Restricting access to URL of the flex application

saha ch · 05-21-2010, 01:37 AM

Hi,

I want to restrict access to the URL of the intranet flex application. We do not want a login page to be used. Just give access to specific users may be based on windows authentication. Users who are allowed should automatically view the application once the URL is typed and remaining should get a error message when the URL is typed. Any ideas of how i can achieve this?

Thanks,
Saha

Inigoesdr · 05-24-2010, 12:33 AM

Flex is not the best application to handle this. You should use the webserver to restrict access to your flex application. For example, use an .htaccess file to only allow the intranet IPs to access it so everyone else gets a 403 error.

saha ch · 05-27-2010, 06:09 PM

I do not want to restrict based on IP address because the user who is permitted can log from any system, it should be restricted by the user logged in to the system. How do i get which user has logged in to the system using flex?

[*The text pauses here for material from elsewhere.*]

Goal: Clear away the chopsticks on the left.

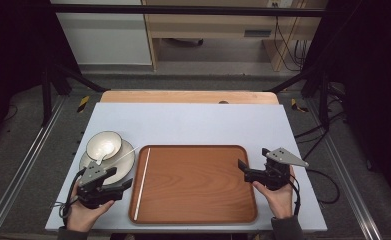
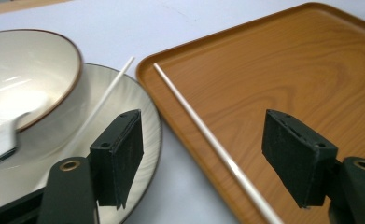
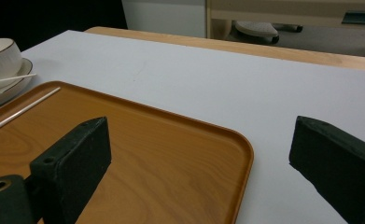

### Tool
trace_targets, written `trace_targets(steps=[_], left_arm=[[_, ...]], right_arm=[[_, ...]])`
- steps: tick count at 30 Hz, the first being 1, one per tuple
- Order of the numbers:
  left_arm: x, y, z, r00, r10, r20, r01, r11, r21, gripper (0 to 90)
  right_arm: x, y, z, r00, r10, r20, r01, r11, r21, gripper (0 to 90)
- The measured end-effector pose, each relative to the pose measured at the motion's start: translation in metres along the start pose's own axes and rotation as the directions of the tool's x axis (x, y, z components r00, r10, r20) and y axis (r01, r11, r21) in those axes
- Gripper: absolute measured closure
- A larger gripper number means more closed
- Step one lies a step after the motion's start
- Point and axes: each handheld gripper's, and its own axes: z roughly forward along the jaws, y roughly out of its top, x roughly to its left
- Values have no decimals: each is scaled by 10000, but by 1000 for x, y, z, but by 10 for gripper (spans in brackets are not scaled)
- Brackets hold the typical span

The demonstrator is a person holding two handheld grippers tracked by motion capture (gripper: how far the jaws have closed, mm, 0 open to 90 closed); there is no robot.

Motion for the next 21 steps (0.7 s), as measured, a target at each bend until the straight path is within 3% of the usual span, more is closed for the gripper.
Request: trace_targets(steps=[6,10,14,16,21], left_arm=[[15,-13,-6,9993,330,-147,-323,9984,466,283],[28,-18,-8,9995,119,-284,-103,9983,567,290],[40,-24,-8,9983,223,-534,-172,9955,931,305],[46,-25,-7,9981,34,-609,26,9953,970,316],[59,-25,-6,9960,190,-869,-94,9940,1092,368]], right_arm=[[0,0,1,10000,2,-47,-2,10000,21,58],[0,-1,2,10000,17,-70,-16,10000,87,58],[0,-1,2,10000,-7,-68,8,9999,113,59],[0,-1,2,10000,-30,-53,31,9999,110,59],[1,-2,4,10000,-53,-68,55,9998,166,59]])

Inigoesdr · 05-29-2010, 04:44 PM

I don't think that is possible using Flex because the user logged into the system shouldn't be exposed to the flash plugin... I would see that as a security issue. The only way I can think of where this might be possible is with the use of a third-party plugin like ActiveX that could hook into the OS's functionality. Even if it could see the user, that isn't sufficient to authenticate someone as it could be easily faked.